Башир Дзунохович рассказывал, что плотность огня иной раз достигала такой интенсивности, что для “эксперимента” из укрытий или окопов высовывали разные предметы – пилотку в течение минуты рвало в клочья, а палочку толщиной с палец отбивало секунд за тридцать. После окончания операции кто-то подсчитал, что на каждый квадратный метр Сталинградской земли приходилось от 300 до 500 единиц осколков.
Полгода длилась эта самая жестокая и кровопролитная войсковая операция в истории войн. А 31 января 1943 года в подвале многоэтажного здания городского универмага генерал-фельдмаршал Паулюс со всем своим штабом сдался в плен советским войскам. Это решение для немецкого командования не имело альтернативы – лучшая ударная 6-я армия вермахта была окружена и прекратила свое существование.
В Берлине это известие вызвало шок. Если битву под Москвой немцы никак не считали проигранной, то поражение в Сталинграде не оставляло никаких иллюзий. Это был разгром. По указанию потрясенного и без того “впечатлительного” фюрера были даже устроены символические похороны Паулюса. И впервые за время существования фашистско-германского государства в стране был объявлен национальный траур.
Самым непривычным и удивительным явлением,- вспоминал Башир Дзунохович,- в те дни стала тишина. День сменяла ночь и наоборот, а тишина не кончалась. В первые дни были случаи, что многие солдаты попросту не могли заснуть от этой непривычной тишины.
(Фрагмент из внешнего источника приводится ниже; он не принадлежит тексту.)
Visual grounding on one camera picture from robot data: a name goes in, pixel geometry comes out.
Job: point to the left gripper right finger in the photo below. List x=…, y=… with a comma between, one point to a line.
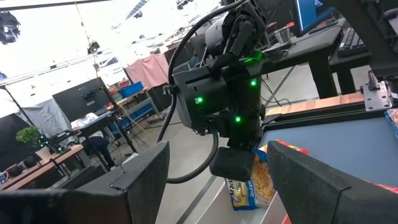
x=304, y=186

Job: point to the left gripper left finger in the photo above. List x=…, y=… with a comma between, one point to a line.
x=140, y=186

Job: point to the blue Maruchan noodle pack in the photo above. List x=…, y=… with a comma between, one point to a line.
x=255, y=189
x=392, y=123

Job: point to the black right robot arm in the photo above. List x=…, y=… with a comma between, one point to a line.
x=245, y=28

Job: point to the orange plastic bin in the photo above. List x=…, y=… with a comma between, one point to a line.
x=286, y=220

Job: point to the blue-grey table mat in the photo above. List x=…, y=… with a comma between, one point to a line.
x=342, y=149

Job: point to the pink cloth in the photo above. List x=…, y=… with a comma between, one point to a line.
x=149, y=70

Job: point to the wooden background table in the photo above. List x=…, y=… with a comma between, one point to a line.
x=66, y=152

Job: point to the white plastic bin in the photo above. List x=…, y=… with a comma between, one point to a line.
x=217, y=211

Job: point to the person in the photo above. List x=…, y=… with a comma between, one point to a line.
x=88, y=123

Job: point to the blue plastic crate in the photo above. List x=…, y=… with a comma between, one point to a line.
x=132, y=90

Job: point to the metal cup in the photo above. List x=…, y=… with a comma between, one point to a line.
x=282, y=35

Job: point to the black computer monitor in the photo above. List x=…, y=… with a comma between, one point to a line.
x=77, y=99

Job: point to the side desk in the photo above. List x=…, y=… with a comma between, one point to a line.
x=317, y=46

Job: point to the grey cloth cover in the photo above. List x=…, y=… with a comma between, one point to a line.
x=46, y=116

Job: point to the computer monitor with blue screen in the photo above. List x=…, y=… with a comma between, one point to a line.
x=311, y=15

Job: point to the small green background plant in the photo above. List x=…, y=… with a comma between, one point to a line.
x=28, y=135

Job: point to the black ceiling spotlight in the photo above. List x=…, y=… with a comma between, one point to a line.
x=93, y=47
x=9, y=28

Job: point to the black backlit keyboard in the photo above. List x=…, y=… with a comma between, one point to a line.
x=351, y=43

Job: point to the black metal table frame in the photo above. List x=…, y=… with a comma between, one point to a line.
x=311, y=116

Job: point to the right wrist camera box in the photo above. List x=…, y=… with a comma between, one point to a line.
x=233, y=163

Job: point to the silver metal bracket plate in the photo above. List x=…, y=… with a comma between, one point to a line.
x=376, y=96

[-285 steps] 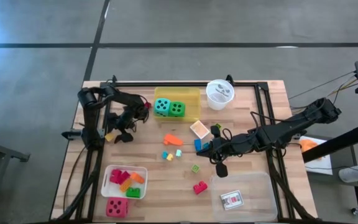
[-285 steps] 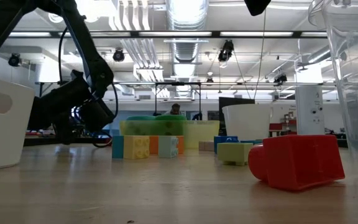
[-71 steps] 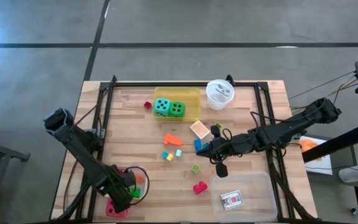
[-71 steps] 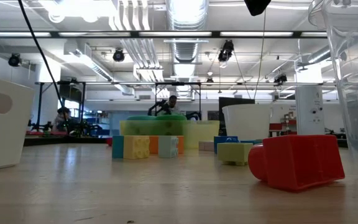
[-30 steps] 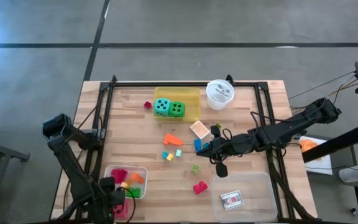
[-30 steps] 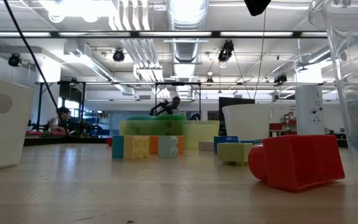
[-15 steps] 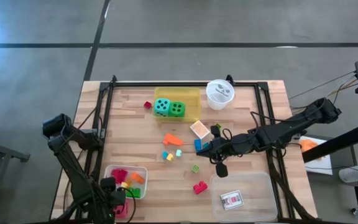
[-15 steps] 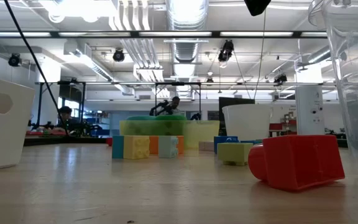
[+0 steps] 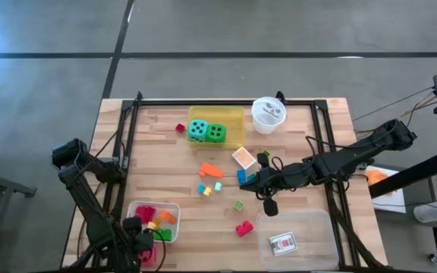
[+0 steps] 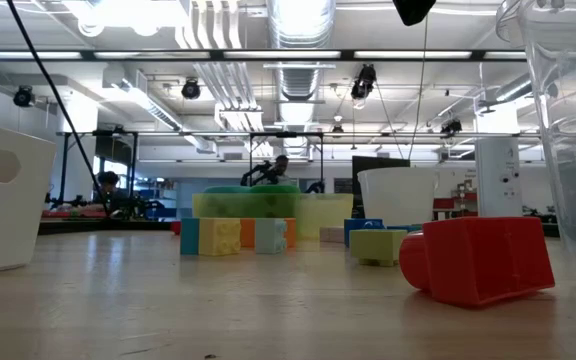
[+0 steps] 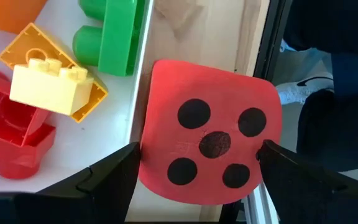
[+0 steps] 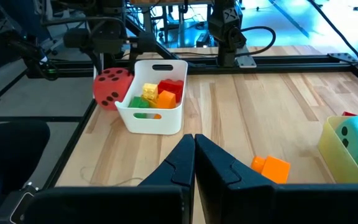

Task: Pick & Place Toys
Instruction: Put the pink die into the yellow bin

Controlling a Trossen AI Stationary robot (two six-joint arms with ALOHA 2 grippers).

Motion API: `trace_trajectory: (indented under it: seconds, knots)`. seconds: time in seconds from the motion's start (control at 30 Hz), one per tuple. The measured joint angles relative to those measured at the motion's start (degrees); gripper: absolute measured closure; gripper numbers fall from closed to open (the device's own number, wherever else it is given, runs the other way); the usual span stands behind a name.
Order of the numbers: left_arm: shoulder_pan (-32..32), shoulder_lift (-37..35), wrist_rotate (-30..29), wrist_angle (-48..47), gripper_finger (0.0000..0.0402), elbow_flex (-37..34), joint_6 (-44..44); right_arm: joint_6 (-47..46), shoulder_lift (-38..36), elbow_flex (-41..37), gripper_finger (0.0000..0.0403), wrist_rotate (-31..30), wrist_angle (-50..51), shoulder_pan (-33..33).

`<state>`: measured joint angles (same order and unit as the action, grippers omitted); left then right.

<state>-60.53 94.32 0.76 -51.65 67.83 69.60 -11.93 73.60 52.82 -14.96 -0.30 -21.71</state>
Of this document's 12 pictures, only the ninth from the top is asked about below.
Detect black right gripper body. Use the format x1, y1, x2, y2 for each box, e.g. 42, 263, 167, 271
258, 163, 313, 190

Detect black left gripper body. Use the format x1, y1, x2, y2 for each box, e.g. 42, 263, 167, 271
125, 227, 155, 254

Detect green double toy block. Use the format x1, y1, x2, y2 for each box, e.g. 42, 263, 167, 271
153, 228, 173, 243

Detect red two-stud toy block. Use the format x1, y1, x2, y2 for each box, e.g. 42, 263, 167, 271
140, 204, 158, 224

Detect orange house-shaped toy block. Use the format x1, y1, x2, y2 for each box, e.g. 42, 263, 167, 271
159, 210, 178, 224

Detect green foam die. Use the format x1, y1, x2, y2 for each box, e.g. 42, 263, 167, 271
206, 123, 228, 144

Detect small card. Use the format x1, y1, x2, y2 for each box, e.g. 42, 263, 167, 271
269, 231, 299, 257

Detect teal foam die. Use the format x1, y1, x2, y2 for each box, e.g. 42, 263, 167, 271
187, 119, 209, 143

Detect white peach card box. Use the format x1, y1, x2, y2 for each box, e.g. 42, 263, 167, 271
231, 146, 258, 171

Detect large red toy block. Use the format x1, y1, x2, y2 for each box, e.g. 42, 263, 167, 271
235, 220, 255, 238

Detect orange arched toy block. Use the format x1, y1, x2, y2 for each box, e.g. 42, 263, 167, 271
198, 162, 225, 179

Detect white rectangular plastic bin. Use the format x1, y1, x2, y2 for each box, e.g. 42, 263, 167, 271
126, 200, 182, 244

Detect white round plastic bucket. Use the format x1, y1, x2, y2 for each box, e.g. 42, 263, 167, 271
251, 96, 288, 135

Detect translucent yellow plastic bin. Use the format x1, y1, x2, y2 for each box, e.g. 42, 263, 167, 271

А самым мрачным явлением стали огромные столбы черного дыма над городом. Десятки тысяч трупов оккупантов лежали на улицах, похоронить которые не было просто физических ресурсов; приближалась весна, а с нею тепло и во избежание другой катастрофы – санитарной – советское командование приняло решение, по которому в городе выросли горы мёртвых тел. И небо заволокло черным дымом.
Молодой лейтенант Ахомготов продолжил дальше свой фронтовой путь, были еще бои, ранения, потом – тяжелая контузия. До конца дней он носил слуховой аппарат. Однажды за чаем в его крохотной комнатке он признался в том, чего я никогда не забуду: “Часто во сне я снова там,- сказал он,- просыпаюсь в поту, сердце испуганно стучит, встаю, подхожу к окну – нет, слава Аллаху, Баксан. Долго стою у окна, успокаиваюсь…”
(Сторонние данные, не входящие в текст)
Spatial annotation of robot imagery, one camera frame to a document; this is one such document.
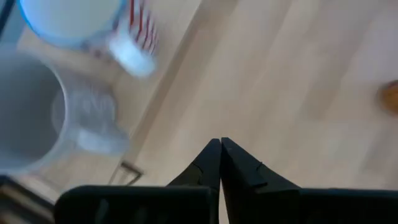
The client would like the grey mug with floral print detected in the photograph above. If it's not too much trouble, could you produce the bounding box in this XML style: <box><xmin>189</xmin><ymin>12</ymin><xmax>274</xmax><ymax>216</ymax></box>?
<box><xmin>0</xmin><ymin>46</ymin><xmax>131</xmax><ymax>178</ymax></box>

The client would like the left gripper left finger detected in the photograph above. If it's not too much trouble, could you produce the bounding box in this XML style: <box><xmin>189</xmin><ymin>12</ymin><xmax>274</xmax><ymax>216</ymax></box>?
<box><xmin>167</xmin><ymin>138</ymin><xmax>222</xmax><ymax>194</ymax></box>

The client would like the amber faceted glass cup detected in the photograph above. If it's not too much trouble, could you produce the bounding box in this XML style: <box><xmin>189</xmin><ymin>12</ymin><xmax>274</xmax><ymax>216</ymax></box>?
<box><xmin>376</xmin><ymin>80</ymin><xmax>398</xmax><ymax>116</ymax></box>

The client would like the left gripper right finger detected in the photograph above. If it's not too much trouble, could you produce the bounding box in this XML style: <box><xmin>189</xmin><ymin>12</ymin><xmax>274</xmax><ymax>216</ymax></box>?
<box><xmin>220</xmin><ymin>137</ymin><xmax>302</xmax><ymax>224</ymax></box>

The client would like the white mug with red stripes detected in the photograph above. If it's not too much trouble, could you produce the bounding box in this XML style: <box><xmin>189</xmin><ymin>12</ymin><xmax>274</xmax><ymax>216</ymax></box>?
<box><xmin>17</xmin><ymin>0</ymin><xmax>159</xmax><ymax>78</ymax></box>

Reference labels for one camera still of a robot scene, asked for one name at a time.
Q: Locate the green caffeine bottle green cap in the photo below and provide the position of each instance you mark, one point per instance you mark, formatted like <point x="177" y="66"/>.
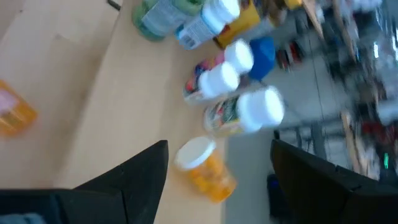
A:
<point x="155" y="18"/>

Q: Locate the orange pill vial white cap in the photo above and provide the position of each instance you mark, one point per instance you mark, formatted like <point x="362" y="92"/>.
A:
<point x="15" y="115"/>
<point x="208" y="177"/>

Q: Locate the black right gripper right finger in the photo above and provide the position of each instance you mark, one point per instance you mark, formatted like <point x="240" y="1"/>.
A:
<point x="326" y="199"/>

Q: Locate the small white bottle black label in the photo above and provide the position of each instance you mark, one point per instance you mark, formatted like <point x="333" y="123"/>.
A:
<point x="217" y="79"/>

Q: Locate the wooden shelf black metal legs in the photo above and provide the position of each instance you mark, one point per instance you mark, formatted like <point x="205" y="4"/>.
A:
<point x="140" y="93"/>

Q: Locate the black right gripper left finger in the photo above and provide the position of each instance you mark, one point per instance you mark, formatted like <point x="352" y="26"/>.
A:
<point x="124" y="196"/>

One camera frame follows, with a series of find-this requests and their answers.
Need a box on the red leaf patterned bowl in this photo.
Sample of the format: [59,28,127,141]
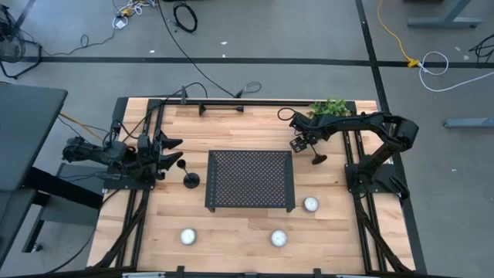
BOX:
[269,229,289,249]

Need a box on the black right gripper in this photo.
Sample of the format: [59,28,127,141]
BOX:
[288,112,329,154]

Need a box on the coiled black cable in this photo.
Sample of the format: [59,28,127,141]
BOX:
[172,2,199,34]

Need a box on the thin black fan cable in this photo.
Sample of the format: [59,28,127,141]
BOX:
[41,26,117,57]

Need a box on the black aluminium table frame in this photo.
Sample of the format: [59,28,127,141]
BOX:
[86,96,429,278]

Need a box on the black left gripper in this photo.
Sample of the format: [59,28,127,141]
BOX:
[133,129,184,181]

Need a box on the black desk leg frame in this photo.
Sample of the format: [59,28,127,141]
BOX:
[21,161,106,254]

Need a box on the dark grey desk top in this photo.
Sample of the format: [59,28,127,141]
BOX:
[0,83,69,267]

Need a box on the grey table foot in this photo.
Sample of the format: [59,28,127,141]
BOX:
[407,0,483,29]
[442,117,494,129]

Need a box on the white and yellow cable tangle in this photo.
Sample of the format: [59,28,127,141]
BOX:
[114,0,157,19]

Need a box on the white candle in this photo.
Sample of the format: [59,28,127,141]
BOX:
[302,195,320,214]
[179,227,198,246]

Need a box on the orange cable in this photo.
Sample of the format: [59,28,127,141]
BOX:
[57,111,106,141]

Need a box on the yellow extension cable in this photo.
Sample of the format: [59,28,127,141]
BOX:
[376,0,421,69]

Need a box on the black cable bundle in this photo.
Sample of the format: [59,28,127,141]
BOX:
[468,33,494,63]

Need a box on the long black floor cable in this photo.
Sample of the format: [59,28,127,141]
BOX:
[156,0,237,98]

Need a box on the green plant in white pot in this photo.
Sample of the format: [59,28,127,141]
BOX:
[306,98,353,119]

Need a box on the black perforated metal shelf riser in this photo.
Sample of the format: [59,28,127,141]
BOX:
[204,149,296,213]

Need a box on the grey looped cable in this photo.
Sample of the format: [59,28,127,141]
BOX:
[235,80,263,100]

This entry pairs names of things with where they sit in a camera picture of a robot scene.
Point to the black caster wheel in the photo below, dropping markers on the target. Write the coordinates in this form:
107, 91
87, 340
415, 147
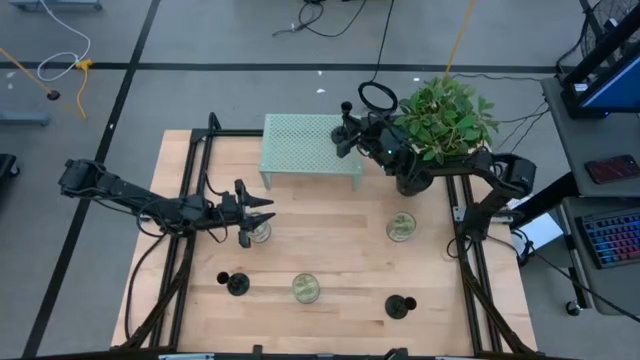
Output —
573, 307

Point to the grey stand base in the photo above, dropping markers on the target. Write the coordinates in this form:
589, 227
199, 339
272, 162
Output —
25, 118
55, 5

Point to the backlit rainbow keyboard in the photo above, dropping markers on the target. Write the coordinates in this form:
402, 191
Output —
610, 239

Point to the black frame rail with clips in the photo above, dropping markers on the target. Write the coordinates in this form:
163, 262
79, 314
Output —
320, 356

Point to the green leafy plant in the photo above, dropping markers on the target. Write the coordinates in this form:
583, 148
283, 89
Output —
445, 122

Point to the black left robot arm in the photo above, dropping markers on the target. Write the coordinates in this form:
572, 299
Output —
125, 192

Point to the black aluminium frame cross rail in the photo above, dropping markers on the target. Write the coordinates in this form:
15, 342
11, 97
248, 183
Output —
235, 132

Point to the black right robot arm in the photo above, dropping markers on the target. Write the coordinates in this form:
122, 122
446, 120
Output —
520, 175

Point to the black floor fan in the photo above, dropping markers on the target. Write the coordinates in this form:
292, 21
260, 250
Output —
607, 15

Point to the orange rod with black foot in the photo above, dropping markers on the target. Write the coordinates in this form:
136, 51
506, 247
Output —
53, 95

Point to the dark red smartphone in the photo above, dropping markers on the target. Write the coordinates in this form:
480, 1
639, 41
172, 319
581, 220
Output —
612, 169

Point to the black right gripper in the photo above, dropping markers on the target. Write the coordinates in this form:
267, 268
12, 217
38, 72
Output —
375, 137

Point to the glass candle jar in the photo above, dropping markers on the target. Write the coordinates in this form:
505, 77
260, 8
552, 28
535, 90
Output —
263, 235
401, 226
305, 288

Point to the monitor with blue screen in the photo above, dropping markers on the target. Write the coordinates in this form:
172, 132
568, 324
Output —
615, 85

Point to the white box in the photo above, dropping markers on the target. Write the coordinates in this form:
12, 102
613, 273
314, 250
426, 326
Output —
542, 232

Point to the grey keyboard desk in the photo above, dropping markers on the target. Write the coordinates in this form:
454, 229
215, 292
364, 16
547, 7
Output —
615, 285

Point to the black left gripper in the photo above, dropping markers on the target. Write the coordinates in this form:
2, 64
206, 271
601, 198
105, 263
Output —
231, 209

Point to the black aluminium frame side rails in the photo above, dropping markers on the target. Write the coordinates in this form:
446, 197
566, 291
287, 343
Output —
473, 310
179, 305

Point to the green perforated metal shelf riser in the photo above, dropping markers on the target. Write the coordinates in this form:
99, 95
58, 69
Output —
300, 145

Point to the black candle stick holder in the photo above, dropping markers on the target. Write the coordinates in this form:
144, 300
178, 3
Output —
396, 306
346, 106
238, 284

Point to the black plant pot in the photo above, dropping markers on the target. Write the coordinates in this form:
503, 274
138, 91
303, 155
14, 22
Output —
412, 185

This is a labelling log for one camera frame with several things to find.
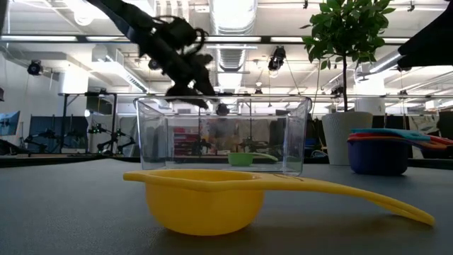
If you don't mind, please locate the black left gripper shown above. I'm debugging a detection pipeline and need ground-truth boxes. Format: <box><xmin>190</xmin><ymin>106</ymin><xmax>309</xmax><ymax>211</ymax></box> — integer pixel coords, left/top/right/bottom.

Он как-то незаметно ушел из жизни. Были скромные похороны, некролог в газете. Ушел тихо и скромно, как и жил. Никогда не жаловался, никому не досаждал, разве что в случае с тем начальником вышел из себя. Да и то – выговорился Башир и “забыл”, стерпел обиду.
Это у них, в проигравшей ту войну Германии, ветераны достойно живут на государственную пенсию. А у нас к ветеранам-победителям той страшной войны отношение было, как к статистам – собрать на всякие годовщины за столом, дать слово, рюмочку налить, подарки какие-нибудь нелепые всучить, дежурные штампованные речи им толкнуть и – отделаться от них еще на один год. И оставить их снова наедине с ветхим жильем, коммунальными проблемами, окружающим хамством.
Всё неприглядное, в чём мы живем последние десятилетия, все это горечью оседало в сердце старого героя моей статьи, но (!) ни разу Башир не обронил фразу: “За что же мы воевали?” Он был человек чести, высоких принципов. Знал он, за что воевал. Получается, что и за нас тоже – вот таких вот. А я корю себя, что не осталось у меня хоть какой-то фотокарточки Башира. Только память о старом солдате.